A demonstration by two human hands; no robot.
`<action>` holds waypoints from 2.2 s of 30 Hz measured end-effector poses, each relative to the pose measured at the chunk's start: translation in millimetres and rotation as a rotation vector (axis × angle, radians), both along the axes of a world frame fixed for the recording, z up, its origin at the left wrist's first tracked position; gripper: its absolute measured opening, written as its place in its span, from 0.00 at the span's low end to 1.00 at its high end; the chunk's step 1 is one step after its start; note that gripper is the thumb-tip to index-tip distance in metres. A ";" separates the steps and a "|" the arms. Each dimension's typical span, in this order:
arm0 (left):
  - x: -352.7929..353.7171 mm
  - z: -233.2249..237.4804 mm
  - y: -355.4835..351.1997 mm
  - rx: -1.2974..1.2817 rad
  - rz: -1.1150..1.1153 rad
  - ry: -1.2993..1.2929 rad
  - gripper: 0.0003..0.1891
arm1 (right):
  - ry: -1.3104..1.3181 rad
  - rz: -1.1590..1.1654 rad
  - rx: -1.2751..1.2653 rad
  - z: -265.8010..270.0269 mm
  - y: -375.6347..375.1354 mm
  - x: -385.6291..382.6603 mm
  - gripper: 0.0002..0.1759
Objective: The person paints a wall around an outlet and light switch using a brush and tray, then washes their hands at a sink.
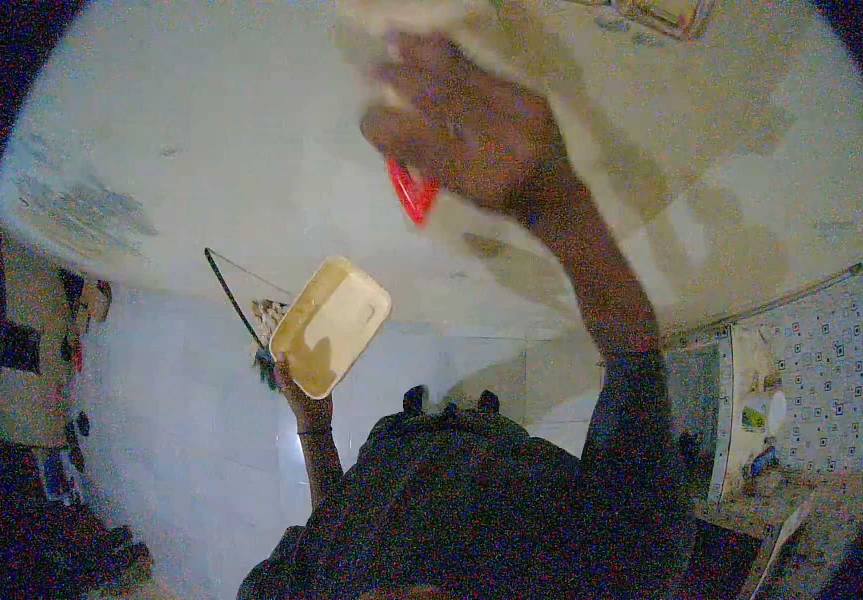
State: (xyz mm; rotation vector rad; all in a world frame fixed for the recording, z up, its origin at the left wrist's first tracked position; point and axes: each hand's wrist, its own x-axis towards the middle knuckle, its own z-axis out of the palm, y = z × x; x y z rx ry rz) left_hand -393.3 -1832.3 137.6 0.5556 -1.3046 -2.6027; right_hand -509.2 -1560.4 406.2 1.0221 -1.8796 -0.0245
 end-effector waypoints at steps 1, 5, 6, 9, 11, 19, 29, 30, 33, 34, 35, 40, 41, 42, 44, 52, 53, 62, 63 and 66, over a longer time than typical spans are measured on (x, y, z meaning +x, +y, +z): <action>3.6 2.5 0.3 0.002 0.001 0.004 0.30 | 0.061 -0.015 0.026 21.7 -5.7 -1.1 0.10; 10.0 12.8 0.3 -0.067 0.011 0.048 0.30 | 0.459 0.363 -0.135 68.3 -17.6 -44.7 0.12; 8.9 15.4 0.2 0.003 -0.003 0.030 0.30 | 0.444 0.285 -0.112 70.4 -15.7 -52.2 0.13; 3.1 21.0 7.2 0.014 0.008 0.051 0.30 | 0.435 0.191 -0.004 47.0 3.0 -82.4 0.16; -1.4 27.9 13.5 -0.001 0.037 0.041 0.30 | 0.135 0.037 0.023 5.0 10.7 -79.2 0.17; -3.9 22.8 8.1 -0.016 0.114 -0.006 0.28 | -0.373 0.121 -0.139 -181.5 4.4 -20.8 0.10; 0.2 -41.5 -30.6 0.033 0.013 -0.042 0.26 | -0.818 -0.091 -1.221 -235.4 4.3 39.1 0.07; -1.7 -38.1 -27.2 0.038 -0.036 -0.035 0.26 | -0.804 -0.009 -1.367 -229.5 11.9 48.4 0.07; -11.3 -53.7 -9.8 0.137 -0.173 -0.042 0.26 | -0.767 0.144 -1.708 -206.2 36.2 74.3 0.09; -12.8 -57.7 1.4 0.083 -0.200 -0.037 0.25 | -0.734 0.232 -1.898 -201.1 45.9 80.7 0.11; -14.1 -61.3 13.6 0.030 -0.228 -0.032 0.25 | -0.738 0.213 -1.905 -199.4 55.3 84.2 0.11; -21.1 -74.0 71.5 0.077 -0.312 -0.057 0.24 | -1.031 0.357 -2.018 -218.6 75.2 83.5 0.09; -23.2 -73.4 81.2 0.097 -0.324 -0.071 0.24 | -1.126 0.337 -2.052 -222.1 65.5 82.6 0.09; -24.8 -71.9 89.4 0.117 -0.336 -0.086 0.25 | -1.222 0.317 -2.083 -225.4 57.7 82.1 0.09; -27.2 -63.1 102.7 0.093 -0.358 -0.084 0.25 | -1.288 0.307 -2.056 -240.2 58.7 82.7 0.09; -33.0 -64.1 107.6 -0.025 -0.529 -0.048 0.25 | -1.505 0.055 -1.573 -250.0 53.1 85.4 0.10; -33.5 -65.6 108.2 0.009 -0.529 -0.069 0.25 | -1.504 0.050 -1.572 -249.0 55.7 84.5 0.10; -35.7 -89.9 88.7 0.251 -0.568 -0.202 0.24 | -1.462 -0.217 -1.377 -229.2 69.5 92.2 0.13; -36.8 -92.0 86.2 0.188 -0.604 -0.192 0.24 | -1.488 -0.329 -1.206 -231.5 73.9 92.7 0.13; -40.9 -87.0 78.6 0.059 -0.670 -0.187 0.24 | -1.488 -0.396 -0.832 -225.4 70.3 89.4 0.14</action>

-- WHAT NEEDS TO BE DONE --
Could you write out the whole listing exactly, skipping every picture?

-- TASK SOLUTION --
A demonstration by two human hands; no robot.
`<action>` holds waypoints from 2.2 s of 30 Hz measured end-effector poses, each relative to the pose measured at the chunk's start: translation in millimetres and rotation as a rotation vector (axis × angle, radians), both along the axes of a world frame fixed for the recording, z up, its origin at the left wrist's first tracked position; gripper: its absolute measured opening, written as its place in its span, from 0.00 at the span's low end to 1.00 at its high end; the chunk's step 1 is one step after its start; note that gripper is the thumb-tip to index-tip distance in metres. A ";" separates the steps and a "|" the arms. Each dimension's typical span, in this order:
arm0 (left):
  - x: -352.7929..353.7171 mm
  - z: -233.2249..237.4804 mm
  - y: -355.4835..351.1997 mm
  - rx: -1.2974..1.2817 rad
  - rz: -1.1150..1.1153 rad
  - ry: -1.2993..1.2929 rad
  - gripper: 0.0003..0.1891
arm1 (right):
  - ry: -1.3104..1.3181 rad
  - rz: -1.1590..1.1654 rad
  - rx: -1.2751..1.2653 rad
  - z: -265.8010..270.0269 mm
  - y: -375.6347..375.1354 mm
  - x: -385.6291..382.6603 mm
  - gripper: 0.0002..0.1759
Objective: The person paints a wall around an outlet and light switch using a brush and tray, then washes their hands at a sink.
State: (xyz mm; rotation vector rad; all in a world frame fixed for the recording, z up, its origin at the left wrist's first tracked position; point and axes: each hand's wrist, its own x-axis towards the middle knuckle, its own z-axis out of the palm, y = z × x; x y z rx ry rz) left_hand -393.3 -1832.3 137.6 0.5556 -1.3046 -2.6027; right_hand -509.2 -1560.4 406.2 1.0221 -1.8796 -0.0245
 end-effector waypoints at steps 1, 5, 6, 9, 11, 19, 29, 30, 33, 34, 35, 40, 41, 42, 44, 52, 53, 62, 63 and 66, over a longer time than typical spans are measured on (x, y, z meaning +x, +y, +z): <action>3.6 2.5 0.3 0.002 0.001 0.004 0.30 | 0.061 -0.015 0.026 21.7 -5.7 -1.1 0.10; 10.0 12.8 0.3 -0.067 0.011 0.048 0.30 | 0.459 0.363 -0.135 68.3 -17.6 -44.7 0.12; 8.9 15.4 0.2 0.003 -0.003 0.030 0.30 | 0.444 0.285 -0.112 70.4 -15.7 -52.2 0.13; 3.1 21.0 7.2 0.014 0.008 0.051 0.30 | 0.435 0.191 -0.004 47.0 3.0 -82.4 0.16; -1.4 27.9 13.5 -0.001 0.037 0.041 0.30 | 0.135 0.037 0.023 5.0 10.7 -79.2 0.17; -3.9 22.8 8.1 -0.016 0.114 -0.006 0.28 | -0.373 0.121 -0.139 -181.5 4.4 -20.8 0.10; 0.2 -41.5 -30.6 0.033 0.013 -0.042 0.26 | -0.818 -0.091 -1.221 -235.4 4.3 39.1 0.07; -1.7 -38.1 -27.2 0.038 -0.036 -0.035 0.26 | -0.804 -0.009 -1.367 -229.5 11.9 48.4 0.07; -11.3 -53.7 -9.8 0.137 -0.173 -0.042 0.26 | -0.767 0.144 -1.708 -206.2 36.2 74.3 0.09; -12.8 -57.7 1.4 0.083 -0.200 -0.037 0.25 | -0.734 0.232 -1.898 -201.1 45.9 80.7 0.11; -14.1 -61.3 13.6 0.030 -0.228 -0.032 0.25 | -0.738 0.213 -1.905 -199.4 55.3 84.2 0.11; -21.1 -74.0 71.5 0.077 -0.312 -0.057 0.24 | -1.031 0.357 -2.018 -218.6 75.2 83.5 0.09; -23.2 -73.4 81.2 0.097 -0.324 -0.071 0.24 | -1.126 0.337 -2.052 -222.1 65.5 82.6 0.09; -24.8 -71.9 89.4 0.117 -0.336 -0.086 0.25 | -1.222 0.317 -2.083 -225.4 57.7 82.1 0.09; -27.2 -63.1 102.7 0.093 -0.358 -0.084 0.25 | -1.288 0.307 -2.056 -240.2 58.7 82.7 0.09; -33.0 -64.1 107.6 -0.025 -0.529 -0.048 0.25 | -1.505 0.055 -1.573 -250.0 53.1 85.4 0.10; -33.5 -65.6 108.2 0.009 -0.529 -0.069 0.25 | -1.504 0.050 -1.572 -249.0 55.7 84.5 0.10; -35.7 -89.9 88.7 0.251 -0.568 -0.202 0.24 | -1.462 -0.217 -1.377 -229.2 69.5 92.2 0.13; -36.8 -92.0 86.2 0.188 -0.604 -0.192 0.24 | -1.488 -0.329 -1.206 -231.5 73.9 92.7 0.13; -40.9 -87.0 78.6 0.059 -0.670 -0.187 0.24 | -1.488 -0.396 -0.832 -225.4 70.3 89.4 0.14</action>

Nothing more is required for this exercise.